Here are some of the companies GTI has partnered with so far:

  •  IBM provides GameStop with its open cloud development platform, Bluemix, to enable GameStop’s in-house developers to more easily create mobile and cloud applications, as well as support the GameStop in-store and online customer interactions.
  •  Texas A&M’s May Business School provides GTI with the retail research and measurement, Larkin says. In addition, Texas A&M will offer its advisory services, statistical analysis, and publication of results.
  •  BestFit Mobile creates the mobile apps for GTI, including its new consumer GameStop app, as well an iPad app for sales associates.
  •  Dynamic Signal’s VoiceStream technology supports GTI’s social media strategy. It helps GameStop leverage store employees, who are dedicated gamers themselves, to promote retail news and events via Facebook, Twitter, and other approved social media outlets.

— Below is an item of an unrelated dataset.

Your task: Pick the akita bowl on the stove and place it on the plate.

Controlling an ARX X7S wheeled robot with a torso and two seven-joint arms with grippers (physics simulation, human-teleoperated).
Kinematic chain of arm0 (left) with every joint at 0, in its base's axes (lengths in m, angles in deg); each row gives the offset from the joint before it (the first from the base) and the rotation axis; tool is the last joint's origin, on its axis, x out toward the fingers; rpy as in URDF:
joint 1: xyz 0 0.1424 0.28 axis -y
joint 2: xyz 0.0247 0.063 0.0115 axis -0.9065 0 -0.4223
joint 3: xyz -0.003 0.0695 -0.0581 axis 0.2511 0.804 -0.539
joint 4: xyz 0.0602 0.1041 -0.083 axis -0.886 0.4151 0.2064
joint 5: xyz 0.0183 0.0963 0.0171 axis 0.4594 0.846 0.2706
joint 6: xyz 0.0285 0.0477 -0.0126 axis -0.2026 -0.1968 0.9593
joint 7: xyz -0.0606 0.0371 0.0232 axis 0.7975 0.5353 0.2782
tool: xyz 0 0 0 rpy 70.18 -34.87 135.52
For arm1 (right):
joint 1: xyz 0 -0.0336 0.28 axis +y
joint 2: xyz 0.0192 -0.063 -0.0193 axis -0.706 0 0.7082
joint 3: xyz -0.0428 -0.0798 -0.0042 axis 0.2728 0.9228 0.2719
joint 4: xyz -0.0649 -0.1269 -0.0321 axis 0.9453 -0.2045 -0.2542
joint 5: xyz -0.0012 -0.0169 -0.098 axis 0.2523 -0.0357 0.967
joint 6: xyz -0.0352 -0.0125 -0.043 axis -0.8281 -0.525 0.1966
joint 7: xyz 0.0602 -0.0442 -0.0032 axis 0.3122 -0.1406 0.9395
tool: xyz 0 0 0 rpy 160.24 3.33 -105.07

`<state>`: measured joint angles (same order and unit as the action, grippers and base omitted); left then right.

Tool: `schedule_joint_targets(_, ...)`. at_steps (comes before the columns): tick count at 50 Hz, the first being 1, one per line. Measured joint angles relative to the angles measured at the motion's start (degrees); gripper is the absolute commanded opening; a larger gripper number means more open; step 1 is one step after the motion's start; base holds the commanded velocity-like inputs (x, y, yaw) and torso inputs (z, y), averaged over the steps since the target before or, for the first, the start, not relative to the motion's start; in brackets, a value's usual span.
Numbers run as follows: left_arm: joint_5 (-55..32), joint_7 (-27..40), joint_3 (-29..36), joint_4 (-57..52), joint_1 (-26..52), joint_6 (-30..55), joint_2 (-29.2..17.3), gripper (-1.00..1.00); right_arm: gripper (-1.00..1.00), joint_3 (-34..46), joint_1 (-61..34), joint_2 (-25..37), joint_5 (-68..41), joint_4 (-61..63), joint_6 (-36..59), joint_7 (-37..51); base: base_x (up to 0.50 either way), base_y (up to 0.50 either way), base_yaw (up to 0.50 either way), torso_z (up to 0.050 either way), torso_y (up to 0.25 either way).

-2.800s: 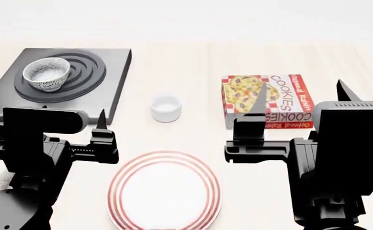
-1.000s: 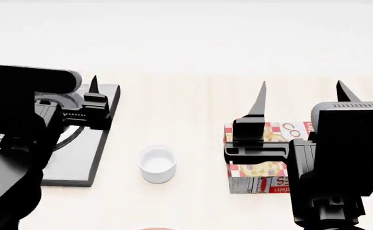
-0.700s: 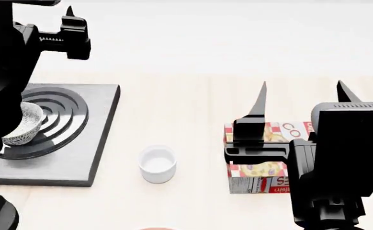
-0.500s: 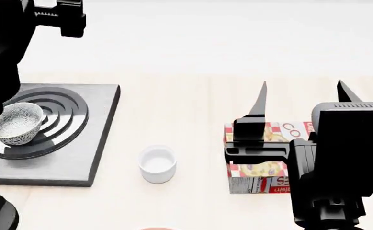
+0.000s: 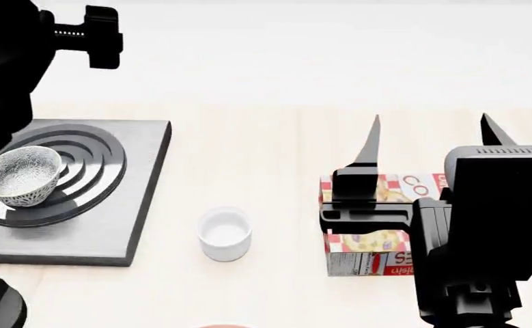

For instance, if a store is doing a midnight launch party with live music, competitions and prizes, employees can customize GameStop’s corporate branded content via Dynamic Signal, and then broadcast a message to their friends and contacts. “They can take the things that are exciting to them and share it further on social media,” Larkin says. “It’s giving your employees a voice in social media,” he says, but also to have it in a way “that’s approved and supported by our partners.”

While only a handful of GameStop employees are dedicated to the GameStop Technology Institute, Larkin says he is trying to make everyone a partner: “Everyone is an extension of the GTI cause, and that cause is to accelerate the rate of change in retail and to empower those customer experiences.”